The study protocol was approved by the Ethics Committee of Osaka Medical College (reference number 1252), and all participants provided written informed consent. This prospective observational study assessed a cohort of 30 patients scheduled for transurethral resection of a bladder tumor under general anesthesia. Patients diagnosed with COPD, according to the Global Initiative for Chronic Obstructive Lung Disease (GOLD) guidelines [16], were excluded, as were patients with a history or symptoms of asthma, such as cough or wheeze at rest, and patients who had taken oral steroids or had a respiratory tract infection or exacerbation within the previous 3 months. Respiratory resistance (R5, R20 and R5 − R20) and reactance (X5, Fres and ALX) parameters were measured using the MostGraph-01 on the day before surgery. FOT measurements were made on patients sitting with their necks in a comfortable neutral posture; patients also wore a nose clip, and their cheeks were supported firmly. Participants were instructed to breath normally at functional residual capacity level (tidal breathing) for 30 s [9]. Spirometry was performed within 1 week before surgery using a spirometer (System 21 device, Minato Ikagaku, Osaka, Japan). Parameters measured included vital capacity (VC), forced vital capacity (FVC) and forced expiratory volume in the first second (FEV1.0).

Anesthesia was induced with intravenous propofol 1.5 mg/kg, rocuronium 1 mg/kg, a continuous infusion of remifentanil at 0.4 μg/kg/min and inhaled sevoflurane 3.0 %. The trachea was intubated with a tube of internal diameter 7.0 mm for women and 8.0 mm for men (Portex, Smiths Medical, Tokyo, Japan). Anesthesia was maintained with inhaled sevoflurane 1.2 %, intravenous remifentanil 0.25 μg/kg/min and intravenous rocuronium 0.4 μg/kg/min. The lungs were ventilated with a 0.4 fraction of inspired oxygen; a tidal volume of 7 ml/kg predicted ideal body weight with a positive end-expiratory pressure (PEEP) of 5 cmH2O. If oxygen saturation measured by pulse oximetry was <97 %, the tidal volume was increased to 8.5 ml/kg and more PEEP was added. At the end of surgery, patients were administered 1000 mg intravenous acetaminophen for pain relief, followed by 1.5 mg/kg intravenous sugammadex. Tracheal suctioning was performed once or twice before patients were extubated. The tracheal tube was removed when patients could breathe spontaneously with sufficient tidal volume and were able to communicate. Supplementary oxygen at 6 l/min was administered by a face-mask immediately after extubation. Respiratory impedance was measured within minutes after extubation using the MostGraph-01, with the patients in the Farrar position (sitting position with 45–50° head up-tilt).

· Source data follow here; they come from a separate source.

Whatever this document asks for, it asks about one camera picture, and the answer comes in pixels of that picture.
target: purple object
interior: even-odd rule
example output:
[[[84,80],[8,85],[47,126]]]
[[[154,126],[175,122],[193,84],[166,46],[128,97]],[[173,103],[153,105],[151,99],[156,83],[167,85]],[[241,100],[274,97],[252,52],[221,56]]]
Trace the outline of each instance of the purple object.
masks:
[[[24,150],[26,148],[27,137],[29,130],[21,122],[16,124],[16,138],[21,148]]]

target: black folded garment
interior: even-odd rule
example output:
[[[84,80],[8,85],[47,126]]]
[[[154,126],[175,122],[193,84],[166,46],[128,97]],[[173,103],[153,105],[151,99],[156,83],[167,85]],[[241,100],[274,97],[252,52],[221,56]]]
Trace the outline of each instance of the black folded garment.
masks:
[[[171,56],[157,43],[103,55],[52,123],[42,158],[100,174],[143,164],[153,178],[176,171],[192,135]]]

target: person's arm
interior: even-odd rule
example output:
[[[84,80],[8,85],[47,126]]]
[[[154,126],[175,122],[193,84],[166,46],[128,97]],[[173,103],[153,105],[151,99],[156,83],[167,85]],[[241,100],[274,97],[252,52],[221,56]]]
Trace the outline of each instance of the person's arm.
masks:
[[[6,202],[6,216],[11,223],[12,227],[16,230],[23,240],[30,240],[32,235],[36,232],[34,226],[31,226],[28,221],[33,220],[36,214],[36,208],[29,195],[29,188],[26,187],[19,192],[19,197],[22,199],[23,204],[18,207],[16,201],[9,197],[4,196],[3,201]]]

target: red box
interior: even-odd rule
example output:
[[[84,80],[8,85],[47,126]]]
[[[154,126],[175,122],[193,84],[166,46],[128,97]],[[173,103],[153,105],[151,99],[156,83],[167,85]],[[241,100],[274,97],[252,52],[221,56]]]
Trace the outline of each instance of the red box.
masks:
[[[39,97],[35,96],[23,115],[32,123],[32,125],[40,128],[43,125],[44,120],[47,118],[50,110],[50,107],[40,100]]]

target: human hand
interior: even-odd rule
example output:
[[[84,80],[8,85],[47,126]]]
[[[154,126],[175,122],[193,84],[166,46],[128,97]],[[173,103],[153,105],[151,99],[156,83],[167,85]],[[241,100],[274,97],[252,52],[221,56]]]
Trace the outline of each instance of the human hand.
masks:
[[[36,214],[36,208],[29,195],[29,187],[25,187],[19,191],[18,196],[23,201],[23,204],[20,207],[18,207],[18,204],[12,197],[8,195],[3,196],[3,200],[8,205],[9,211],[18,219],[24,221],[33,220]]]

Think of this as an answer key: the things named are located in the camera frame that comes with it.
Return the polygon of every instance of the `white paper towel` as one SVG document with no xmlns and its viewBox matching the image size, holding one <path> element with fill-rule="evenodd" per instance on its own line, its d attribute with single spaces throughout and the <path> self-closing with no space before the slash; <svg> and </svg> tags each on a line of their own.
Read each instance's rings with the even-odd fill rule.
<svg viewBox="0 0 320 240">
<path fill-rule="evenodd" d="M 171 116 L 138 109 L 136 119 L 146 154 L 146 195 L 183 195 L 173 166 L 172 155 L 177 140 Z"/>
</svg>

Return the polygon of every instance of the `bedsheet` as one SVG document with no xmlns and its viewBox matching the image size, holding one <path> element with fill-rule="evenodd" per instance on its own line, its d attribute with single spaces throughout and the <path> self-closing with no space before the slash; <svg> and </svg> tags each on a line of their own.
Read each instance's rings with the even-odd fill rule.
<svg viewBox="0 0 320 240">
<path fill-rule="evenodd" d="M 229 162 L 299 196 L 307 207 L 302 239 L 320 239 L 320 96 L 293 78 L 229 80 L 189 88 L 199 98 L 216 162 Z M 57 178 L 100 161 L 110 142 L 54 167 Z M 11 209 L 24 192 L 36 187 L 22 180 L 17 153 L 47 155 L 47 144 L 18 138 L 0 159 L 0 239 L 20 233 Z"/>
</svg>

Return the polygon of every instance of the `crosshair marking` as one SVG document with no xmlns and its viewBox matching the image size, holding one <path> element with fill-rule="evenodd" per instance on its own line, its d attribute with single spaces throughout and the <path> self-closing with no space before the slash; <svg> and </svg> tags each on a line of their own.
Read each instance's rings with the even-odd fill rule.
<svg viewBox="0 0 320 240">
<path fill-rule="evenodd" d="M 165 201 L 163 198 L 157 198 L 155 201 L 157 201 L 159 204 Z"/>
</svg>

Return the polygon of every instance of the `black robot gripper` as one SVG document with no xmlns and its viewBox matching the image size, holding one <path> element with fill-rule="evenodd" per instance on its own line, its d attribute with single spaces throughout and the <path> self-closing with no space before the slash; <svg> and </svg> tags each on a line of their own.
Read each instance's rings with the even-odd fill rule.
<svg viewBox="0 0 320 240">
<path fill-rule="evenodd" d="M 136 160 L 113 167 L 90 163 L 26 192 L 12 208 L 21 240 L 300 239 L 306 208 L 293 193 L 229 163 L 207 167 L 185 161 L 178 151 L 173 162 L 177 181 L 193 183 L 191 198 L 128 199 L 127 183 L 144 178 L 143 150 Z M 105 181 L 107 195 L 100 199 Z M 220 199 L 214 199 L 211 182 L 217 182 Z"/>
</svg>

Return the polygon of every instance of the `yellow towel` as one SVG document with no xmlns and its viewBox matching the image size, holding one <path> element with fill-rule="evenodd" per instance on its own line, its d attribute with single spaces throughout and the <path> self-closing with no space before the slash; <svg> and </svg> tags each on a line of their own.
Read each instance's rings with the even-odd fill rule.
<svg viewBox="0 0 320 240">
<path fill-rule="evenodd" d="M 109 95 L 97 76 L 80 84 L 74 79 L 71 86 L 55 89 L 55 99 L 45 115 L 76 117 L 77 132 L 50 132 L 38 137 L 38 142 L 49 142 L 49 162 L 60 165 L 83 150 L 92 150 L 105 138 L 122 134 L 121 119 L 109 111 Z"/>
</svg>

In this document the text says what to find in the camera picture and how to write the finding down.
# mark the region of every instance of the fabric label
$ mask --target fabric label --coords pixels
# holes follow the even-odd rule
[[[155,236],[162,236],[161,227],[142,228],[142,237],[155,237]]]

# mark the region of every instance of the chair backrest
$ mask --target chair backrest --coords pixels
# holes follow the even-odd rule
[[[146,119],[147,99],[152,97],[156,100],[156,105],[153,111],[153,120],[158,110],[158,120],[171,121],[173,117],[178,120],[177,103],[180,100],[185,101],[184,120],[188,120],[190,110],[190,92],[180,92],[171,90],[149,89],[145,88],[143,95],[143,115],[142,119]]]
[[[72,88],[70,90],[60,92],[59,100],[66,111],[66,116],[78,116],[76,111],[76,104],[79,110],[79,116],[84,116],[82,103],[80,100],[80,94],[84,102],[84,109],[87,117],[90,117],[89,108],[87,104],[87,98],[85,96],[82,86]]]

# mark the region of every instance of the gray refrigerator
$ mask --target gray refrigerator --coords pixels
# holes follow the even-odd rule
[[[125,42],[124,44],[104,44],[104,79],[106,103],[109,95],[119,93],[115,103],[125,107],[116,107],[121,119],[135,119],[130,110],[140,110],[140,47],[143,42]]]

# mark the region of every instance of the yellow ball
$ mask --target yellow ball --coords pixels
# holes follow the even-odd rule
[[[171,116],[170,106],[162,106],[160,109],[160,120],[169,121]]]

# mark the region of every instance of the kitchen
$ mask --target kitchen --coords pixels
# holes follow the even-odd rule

Pre- and postoperative FOT measurements were compared, as were the relationships between those parameters and preoperative spirometry results. Postoperative FOT measurements were not performed in patients who became restless or nauseated.

This study was registered as a clinical study in a Japanese official clinical trial registry (JMACCT). The trial registration number was JMA-IIA00136.

Statistical analysis

Patient characteristics were expressed as median with interquartile range (IQR). Pre- and postoperative respiratory impedance measurements were compared using Wilcoxon paired rank tests, with p < 0.01 considered statistically significant. The relationships between spirometry findings and respiratory impedance were assessed using Spearman’s rank correlation, with p < 0.01 considered statistically significant. All statistical analyses were performed using GraphPad Prism 6 software (GraphPad Software, La Jolla, CA).

Results

Postoperative FOT measurements could not be made in four patients because of restlessness in three and nausea in one; therefore, 26 patients were included in the final analysis. None of these patients experienced any serious perioperative events and none required administration of atropine. Oxygen saturation remained >97 % in all patients. The characteristics of the 26 patients included in the analysis are shown in Table 1.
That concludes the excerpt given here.